Due to the fact that participants were learners and not readers of Chinese, there was an expectation of lexical decision being the influence of learning. The results reveal a constant learning effect in the handwriting condition more than the reading condition. The handwriting effects consisted of retrieval for English meaning. These results indicate performances in the writing condition were continuously better than the reading condition. The interpretation of this higher quality form when they are taught with handwriting. In experiment two, participants had to type in Pinyin and tone associated with character. Not only were they given three attempts but only correct or incorrect feedback was given in response. In both of the learning conditions, participants were told to match the link of each character with its meaning and pronunciation. The results revealed a consistent effect for handwriting. The writing+ writing condition performed better on orthographic memory mapping task overall conclusion is that character writing as part of learning to read supports character reading.

== Learning a second language ==
Charles Perfetti and colleagues conducted a study called High Proficiency in a second Language is characterized by Greater Involvement of the First Language Network: Evidence from Chinese Learners of English to examine the processes of learning a second language. The first thing he does is talk about the assimilation and accommodation hypothesis that involve the process of learning a second language. The assimilation hypothesis argues that second language is learned through the brains access of networks used to process the native language. Accommodation hypothesis argues that learning of a second language depends on brain structures not involve in process of the native language. Two test these hypothesis, Perfetti and colleagues examined a group of Chinese speakers who happened to be late learners with various levels of proficiency in English. The experiment was divided into 3 groups. The (ce group), (cc group) and (ee group) consisted of Chinese speaking participants who performed an English word rhyming judgment task while fMRI was performed. Assimilation was analyzed by comparing the cc group to the ce group while accommodation was analyzed by comparing the (ee group). The study involved participants deciding whether two symbol patterns presented in sequence match or mismatched.
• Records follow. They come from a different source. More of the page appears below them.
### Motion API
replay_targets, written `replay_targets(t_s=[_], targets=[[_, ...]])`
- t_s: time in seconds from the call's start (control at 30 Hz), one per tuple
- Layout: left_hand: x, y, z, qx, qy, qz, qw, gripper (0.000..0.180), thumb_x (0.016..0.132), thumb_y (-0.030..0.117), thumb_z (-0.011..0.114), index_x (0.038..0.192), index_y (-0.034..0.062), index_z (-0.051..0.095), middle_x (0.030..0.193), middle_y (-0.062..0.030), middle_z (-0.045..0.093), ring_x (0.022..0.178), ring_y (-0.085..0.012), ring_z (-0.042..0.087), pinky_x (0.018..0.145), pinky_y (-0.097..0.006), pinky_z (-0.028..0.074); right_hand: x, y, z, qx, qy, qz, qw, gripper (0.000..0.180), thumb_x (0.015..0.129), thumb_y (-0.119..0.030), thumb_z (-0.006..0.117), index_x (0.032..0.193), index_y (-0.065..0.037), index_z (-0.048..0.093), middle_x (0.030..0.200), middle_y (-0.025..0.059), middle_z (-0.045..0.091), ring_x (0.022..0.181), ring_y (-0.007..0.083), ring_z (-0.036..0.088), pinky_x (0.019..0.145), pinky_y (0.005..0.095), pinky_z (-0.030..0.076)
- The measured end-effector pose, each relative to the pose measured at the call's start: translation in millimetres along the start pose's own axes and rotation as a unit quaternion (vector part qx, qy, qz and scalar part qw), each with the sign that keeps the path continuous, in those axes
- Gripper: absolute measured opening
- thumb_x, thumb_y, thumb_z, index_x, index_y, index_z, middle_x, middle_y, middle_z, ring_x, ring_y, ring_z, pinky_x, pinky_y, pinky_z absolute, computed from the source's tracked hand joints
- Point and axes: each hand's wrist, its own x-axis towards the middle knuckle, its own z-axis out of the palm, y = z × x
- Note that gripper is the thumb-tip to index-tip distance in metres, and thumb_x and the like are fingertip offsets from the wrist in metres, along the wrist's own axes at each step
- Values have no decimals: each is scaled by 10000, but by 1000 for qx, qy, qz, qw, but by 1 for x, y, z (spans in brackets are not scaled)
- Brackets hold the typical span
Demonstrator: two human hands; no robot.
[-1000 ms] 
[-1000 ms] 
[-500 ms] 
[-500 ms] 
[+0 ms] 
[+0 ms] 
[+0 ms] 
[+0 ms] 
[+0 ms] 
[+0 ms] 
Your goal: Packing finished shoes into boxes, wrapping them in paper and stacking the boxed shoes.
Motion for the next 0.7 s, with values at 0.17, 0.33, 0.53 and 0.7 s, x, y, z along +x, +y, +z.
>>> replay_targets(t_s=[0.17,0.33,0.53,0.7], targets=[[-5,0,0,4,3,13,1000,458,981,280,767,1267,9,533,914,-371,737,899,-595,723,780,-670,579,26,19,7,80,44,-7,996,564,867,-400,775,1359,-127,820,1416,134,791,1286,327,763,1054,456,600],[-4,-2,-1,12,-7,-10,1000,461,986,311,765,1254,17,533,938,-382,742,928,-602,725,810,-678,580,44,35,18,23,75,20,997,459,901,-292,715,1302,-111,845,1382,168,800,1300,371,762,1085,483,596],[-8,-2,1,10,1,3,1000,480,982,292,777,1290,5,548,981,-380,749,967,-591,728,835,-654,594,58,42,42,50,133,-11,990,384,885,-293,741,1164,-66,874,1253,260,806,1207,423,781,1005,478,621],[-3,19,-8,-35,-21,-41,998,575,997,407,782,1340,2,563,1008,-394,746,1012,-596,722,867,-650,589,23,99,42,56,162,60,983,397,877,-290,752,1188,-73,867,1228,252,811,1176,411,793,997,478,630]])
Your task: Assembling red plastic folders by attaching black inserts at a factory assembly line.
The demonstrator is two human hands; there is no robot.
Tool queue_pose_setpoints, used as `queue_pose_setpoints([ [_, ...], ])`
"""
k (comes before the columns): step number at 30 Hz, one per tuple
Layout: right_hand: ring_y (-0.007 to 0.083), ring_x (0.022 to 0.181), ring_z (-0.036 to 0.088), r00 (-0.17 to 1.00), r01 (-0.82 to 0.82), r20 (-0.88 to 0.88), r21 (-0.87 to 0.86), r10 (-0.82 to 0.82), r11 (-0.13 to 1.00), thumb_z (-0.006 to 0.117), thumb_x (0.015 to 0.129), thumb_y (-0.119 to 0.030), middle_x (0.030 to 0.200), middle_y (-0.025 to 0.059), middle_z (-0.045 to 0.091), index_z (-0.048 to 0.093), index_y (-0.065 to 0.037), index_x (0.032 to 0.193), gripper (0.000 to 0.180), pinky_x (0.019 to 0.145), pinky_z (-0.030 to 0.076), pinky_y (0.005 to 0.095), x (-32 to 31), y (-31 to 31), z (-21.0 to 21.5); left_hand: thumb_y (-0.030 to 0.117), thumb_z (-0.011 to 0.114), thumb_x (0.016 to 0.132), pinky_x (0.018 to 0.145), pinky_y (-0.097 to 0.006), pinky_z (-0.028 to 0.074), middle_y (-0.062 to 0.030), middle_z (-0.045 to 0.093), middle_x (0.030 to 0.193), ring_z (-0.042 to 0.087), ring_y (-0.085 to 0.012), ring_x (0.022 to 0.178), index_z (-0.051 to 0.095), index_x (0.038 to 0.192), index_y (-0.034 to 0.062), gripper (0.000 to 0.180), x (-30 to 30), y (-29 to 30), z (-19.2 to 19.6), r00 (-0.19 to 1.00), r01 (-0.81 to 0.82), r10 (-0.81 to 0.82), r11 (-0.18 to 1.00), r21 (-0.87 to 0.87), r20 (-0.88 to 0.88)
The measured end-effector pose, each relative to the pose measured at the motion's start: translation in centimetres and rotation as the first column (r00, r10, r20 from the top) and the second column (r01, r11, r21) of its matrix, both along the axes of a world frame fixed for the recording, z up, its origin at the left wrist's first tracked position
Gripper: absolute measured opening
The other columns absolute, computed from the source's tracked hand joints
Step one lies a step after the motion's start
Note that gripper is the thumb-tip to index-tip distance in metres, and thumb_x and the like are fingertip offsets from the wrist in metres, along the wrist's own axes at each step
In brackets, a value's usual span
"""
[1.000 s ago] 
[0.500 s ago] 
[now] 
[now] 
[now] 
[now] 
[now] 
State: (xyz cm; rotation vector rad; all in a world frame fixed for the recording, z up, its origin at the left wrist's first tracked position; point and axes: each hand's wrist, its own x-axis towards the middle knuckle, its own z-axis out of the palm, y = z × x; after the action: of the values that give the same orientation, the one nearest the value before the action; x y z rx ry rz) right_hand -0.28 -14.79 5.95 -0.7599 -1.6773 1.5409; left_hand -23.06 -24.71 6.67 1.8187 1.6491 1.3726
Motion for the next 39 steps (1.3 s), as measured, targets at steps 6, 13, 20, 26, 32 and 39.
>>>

Rhyming was seen as the same rhyme for the second character of the word while orthography was defined as having the same phonetic radical for the second character of the word.

	Results for accuracy revealed a significant main effect for group as the ce group revealed lower accuracy than the cc and ee groups. In addition, more comparisons revealed that ee groups had faster response times than the ce group and cc group. However, the ce group and the cc group did not differ significantly. There was a similar activation of all groups found in left hemisphere components such as inferior/middle occipital gyri, inferior temporal/fusiform gyri, inferior/middle frontal gyri, and inferior parietal lobule. In the right hemisphere of the brain, activation was shown in the middle occipital gyrus, inferior Parietal lobules and middle frontal gyri. The findings concluded that Chinese components used to process the reading of English and Higher proficiency with increased involvement of Chinese component and reduced association of English components. These findings suggest that English involves assimilation of Chinese speakers who learn to speak English.